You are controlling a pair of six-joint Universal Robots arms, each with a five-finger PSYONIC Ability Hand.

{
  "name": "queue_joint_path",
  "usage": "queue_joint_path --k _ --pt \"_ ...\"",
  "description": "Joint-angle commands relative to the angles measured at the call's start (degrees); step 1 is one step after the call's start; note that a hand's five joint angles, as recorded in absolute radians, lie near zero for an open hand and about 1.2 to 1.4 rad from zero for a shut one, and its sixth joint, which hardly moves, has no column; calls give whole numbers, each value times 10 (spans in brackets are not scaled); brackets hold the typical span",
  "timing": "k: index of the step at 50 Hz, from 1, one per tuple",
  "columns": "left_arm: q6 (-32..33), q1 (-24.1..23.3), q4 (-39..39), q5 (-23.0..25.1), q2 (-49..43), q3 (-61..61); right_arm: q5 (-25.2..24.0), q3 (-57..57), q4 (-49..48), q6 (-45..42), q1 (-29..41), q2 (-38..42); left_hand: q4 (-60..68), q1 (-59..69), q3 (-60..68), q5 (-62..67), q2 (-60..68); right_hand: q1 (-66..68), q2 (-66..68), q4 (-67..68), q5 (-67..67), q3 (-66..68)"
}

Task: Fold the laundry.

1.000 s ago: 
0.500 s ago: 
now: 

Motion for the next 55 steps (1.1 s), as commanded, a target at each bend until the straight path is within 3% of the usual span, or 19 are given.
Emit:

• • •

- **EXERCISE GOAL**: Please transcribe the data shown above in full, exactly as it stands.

- **OUTPUT OF THE EXERCISE**:
You are controlling a pair of six-joint Universal Robots arms, each with a five-finger PSYONIC Ability Hand.

{
  "name": "queue_joint_path",
  "usage": "queue_joint_path --k _ --pt \"_ ...\"",
  "description": "Joint-angle commands relative to the angles measured at the call's start (degrees); step 1 is one step after the call's start; note that a hand's five joint angles, as recorded in absolute radians, lie near zero for an open hand and about 1.2 to 1.4 rad from zero for a shut one, and its sixth joint, which hardly moves, has no column; calls give whole numbers, each value times 10 (spans in brackets are not scaled); brackets hold the typical span",
  "timing": "k: index of the step at 50 Hz, from 1, one per tuple",
  "columns": "left_arm: q6 (-32..33), q1 (-24.1..23.3), q4 (-39..39), q5 (-23.0..25.1), q2 (-49..43), q3 (-61..61); right_arm: q5 (-25.2..24.0), q3 (-57..57), q4 (-49..48), q6 (-45..42), q1 (-29..41), q2 (-38..42); left_hand: q4 (-60..68), q1 (-59..69), q3 (-60..68), q5 (-62..67), q2 (-60..68); right_hand: q1 (-66..68), q2 (-66..68), q4 (-67..68), q5 (-67..67), q3 (-66..68)"
}

Task: Fold the laundry.

1.000 s ago: 
0.500 s ago: 
now: 

Motion for the next 55 steps (1.1 s), as commanded, a target at each bend until the straight path is within 3% of the usual span, or 19 are given.
Emit:

The exercise calls for nothing further.